→ TASK: Beginning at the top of the data below, write out every line exactly until you reach the line with "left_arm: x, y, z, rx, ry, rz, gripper", and include that line.

→ RAW DATA:
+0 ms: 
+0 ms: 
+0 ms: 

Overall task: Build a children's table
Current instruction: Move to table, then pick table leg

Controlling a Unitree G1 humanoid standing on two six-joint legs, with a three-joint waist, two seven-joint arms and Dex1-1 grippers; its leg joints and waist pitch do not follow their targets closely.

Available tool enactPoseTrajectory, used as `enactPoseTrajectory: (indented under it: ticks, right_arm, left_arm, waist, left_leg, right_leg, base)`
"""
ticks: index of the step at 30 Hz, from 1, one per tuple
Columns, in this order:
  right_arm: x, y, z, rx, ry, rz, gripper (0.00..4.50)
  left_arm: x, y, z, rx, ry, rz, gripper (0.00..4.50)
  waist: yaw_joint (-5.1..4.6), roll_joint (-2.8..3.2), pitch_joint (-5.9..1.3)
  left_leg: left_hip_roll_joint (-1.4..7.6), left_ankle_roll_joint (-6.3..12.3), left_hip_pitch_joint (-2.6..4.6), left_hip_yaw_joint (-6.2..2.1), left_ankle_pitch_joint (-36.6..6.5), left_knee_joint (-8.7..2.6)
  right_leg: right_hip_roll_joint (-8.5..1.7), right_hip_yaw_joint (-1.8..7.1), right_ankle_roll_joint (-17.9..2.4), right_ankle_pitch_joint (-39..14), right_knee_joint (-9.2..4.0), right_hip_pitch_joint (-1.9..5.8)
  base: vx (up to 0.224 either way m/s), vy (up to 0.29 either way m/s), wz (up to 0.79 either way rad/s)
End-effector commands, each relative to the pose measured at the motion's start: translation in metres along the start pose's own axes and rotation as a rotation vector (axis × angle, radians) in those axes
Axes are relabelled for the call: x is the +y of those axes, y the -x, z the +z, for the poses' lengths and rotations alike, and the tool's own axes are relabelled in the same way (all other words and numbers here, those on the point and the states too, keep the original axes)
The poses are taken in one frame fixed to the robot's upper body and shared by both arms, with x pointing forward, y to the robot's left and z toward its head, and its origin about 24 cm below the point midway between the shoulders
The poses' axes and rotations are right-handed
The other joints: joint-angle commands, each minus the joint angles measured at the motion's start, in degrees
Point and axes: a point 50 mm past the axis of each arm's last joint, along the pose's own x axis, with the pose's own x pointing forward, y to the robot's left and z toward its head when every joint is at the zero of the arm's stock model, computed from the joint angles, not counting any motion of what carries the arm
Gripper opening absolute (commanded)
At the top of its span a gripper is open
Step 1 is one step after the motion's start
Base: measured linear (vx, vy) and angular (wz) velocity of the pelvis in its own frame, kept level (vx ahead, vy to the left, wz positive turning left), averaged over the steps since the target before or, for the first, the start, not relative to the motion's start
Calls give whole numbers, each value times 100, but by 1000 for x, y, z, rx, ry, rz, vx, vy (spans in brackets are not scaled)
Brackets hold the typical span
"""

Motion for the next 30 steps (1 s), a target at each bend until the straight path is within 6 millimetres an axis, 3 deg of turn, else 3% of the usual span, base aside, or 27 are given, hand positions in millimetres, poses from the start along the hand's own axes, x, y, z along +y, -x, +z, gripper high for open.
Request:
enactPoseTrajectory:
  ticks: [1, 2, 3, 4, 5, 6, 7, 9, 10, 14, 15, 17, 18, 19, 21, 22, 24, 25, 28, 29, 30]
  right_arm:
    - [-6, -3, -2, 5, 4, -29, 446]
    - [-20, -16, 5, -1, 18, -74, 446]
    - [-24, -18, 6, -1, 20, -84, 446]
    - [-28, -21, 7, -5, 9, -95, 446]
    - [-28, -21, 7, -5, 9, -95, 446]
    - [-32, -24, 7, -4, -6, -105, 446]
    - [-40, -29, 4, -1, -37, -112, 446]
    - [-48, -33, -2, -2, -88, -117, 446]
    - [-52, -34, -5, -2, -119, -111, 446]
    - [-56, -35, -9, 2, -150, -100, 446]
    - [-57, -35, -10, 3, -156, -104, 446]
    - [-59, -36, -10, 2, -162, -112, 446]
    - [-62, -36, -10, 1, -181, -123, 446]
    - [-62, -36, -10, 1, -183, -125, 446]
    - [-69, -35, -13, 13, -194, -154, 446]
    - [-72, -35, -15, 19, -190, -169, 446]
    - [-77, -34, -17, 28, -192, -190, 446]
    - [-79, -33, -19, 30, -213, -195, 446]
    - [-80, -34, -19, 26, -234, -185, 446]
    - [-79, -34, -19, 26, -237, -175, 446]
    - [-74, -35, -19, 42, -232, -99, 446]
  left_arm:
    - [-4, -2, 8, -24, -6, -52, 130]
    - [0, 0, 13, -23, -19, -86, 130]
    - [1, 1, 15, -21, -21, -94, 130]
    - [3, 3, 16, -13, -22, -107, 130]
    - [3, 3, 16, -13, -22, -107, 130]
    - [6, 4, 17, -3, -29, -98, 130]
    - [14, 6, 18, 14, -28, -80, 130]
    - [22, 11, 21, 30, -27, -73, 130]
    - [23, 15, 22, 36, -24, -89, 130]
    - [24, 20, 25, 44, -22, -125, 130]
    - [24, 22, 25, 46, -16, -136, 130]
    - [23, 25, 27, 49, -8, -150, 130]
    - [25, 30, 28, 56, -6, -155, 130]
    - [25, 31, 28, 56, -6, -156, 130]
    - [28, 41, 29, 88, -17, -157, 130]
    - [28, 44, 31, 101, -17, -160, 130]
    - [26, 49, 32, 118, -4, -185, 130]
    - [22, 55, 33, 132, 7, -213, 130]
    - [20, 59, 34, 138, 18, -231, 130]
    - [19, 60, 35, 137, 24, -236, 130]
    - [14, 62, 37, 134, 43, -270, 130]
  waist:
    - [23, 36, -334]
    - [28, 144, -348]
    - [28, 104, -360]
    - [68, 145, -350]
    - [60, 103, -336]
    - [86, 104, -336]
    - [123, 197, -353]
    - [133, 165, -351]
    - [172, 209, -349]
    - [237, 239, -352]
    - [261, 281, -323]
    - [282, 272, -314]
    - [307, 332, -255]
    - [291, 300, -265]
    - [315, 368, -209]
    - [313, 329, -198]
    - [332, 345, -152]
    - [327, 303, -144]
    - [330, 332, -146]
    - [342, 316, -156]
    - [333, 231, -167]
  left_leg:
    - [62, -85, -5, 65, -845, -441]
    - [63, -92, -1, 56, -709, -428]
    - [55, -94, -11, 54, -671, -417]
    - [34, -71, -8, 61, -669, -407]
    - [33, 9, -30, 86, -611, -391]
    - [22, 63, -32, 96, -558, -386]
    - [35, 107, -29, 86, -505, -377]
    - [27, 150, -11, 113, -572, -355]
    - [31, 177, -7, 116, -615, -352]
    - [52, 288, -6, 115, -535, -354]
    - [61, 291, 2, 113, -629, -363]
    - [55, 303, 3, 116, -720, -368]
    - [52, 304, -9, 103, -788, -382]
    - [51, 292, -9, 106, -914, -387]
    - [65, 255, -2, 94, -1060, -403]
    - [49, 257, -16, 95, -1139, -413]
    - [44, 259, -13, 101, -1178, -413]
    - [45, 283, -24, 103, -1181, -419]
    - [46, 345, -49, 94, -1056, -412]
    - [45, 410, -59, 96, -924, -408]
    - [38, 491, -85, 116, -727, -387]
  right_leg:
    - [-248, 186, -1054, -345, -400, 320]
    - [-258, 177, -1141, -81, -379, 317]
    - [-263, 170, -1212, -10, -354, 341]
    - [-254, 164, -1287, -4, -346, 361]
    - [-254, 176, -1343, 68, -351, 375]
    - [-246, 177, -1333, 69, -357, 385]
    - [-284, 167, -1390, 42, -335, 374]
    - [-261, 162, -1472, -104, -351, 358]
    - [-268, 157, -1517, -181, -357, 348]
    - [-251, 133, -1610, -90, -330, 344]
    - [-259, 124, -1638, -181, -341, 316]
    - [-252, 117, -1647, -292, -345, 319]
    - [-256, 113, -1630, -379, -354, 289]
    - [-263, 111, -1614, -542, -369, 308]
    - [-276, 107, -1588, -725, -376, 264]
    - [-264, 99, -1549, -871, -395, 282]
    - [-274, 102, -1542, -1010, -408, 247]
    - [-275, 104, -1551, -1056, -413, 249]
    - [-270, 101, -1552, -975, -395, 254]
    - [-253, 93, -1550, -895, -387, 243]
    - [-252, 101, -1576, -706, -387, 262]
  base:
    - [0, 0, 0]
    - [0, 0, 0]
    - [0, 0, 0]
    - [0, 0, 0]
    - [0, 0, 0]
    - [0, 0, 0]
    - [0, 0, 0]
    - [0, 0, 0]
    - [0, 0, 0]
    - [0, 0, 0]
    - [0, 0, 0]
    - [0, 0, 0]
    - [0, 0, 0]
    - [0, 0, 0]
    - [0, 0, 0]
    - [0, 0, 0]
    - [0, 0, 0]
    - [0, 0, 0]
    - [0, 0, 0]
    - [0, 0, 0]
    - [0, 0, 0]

→ TASK SOLUTION:
+0 ms: 
+0 ms: 
+0 ms: 

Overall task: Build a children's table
Current instruction: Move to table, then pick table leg

Controlling a Unitree G1 humanoid standing on two six-joint legs, with a three-joint waist, two seven-joint arms and Dex1-1 grippers; its leg joints and waist pitch do not follow their targets closely.

Available tool enactPoseTrajectory, used as `enactPoseTrajectory: (indented under it: ticks, right_arm, left_arm, waist, left_leg, right_leg, base)`
"""
ticks: index of the step at 30 Hz, from 1, one per tuple
Columns, in this order:
  right_arm: x, y, z, rx, ry, rz, gripper (0.00..4.50)
  left_arm: x, y, z, rx, ry, rz, gripper (0.00..4.50)

No more output is needed here.